Am Morgen des vierten Tages, als er und Mondar beim Frühstück saßen, brachte ein junger Exot in grüner Robe ein Schreiben, das er wortlos Mondar übergab. Mondar warf einen Blick darauf und reichte das Schreiben an Cletus weiter.

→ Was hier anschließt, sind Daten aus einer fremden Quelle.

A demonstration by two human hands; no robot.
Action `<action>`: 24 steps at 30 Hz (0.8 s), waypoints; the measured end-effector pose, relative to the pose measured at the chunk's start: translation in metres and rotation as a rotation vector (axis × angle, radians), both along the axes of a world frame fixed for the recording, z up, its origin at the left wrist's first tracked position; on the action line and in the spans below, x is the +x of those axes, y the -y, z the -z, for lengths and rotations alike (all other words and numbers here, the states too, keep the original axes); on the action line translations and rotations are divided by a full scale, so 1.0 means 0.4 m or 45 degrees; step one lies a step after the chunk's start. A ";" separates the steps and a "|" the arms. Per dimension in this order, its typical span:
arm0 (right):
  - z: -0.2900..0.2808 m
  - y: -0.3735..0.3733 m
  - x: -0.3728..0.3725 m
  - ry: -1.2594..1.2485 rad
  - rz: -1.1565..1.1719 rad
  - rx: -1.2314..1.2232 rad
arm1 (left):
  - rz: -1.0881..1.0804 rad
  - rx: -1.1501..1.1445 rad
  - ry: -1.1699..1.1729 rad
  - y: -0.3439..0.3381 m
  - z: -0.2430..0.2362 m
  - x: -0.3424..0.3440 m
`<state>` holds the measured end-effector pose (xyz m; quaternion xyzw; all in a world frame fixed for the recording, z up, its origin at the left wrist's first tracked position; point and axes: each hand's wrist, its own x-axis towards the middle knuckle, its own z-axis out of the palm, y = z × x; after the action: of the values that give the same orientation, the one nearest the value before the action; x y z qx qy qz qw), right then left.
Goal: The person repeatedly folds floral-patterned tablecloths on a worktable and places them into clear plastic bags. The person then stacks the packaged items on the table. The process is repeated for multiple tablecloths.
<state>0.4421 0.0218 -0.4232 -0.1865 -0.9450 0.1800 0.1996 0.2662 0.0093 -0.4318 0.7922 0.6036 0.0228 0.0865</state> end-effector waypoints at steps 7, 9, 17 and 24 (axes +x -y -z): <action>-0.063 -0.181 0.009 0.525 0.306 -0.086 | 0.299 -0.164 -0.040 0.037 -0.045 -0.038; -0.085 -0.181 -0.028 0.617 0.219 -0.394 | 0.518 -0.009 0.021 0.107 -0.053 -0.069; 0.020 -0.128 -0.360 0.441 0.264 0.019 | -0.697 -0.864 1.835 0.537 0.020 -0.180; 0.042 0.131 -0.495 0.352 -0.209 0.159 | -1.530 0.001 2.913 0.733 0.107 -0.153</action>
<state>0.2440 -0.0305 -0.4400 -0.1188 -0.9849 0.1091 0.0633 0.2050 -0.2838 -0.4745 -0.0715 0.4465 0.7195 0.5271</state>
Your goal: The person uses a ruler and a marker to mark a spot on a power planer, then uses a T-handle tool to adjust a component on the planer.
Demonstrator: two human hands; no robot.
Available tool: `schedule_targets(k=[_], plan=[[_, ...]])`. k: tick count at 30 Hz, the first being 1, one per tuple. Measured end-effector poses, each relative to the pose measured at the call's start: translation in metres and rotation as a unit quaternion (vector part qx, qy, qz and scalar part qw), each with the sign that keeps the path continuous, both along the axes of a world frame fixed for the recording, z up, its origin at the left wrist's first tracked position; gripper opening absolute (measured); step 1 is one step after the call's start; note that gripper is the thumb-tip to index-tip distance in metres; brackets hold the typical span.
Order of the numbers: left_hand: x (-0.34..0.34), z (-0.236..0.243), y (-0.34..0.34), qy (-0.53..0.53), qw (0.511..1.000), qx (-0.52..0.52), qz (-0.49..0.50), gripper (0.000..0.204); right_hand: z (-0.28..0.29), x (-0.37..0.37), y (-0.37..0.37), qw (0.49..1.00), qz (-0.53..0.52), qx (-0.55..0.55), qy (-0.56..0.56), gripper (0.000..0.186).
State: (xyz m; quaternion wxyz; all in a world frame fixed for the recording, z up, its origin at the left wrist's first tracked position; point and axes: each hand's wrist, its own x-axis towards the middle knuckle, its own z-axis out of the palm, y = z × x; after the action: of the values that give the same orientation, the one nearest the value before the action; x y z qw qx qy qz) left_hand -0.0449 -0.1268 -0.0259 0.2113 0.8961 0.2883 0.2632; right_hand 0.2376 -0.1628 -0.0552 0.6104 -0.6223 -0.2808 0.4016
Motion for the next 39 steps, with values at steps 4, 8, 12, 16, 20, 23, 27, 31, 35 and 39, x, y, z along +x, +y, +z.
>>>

„Dow und fünfzehn Schiffsladungen Elitetruppen der Koalition“, sagte Mondar, „sind vor zwei Tagen auf Dorsai gelandet und haben den Planeten besetzt.“
Cletus erhob sich.
„Was nun?“ Mondar blickte vom Tisch zu ihm auf. „Sie können im Augenblick nichts tun. Was können Sie ohne die Dorsai anfangen?“
„Das, was ich getan habe, bevor ich die Dorsai hatte!“ gab Cletus zurück. „Dow will nicht die Dorsai, auch nicht ihren Planeten, sondern mich, Mondar. Und solange ich mich frei bewegen und frei handeln kann, hat er das Spiel noch nicht gewonnen. Ich werde sofort nach Dorsai aufbrechen.“
Mondar erhob sich. „Ich werde Sie begleiten“, sagte er.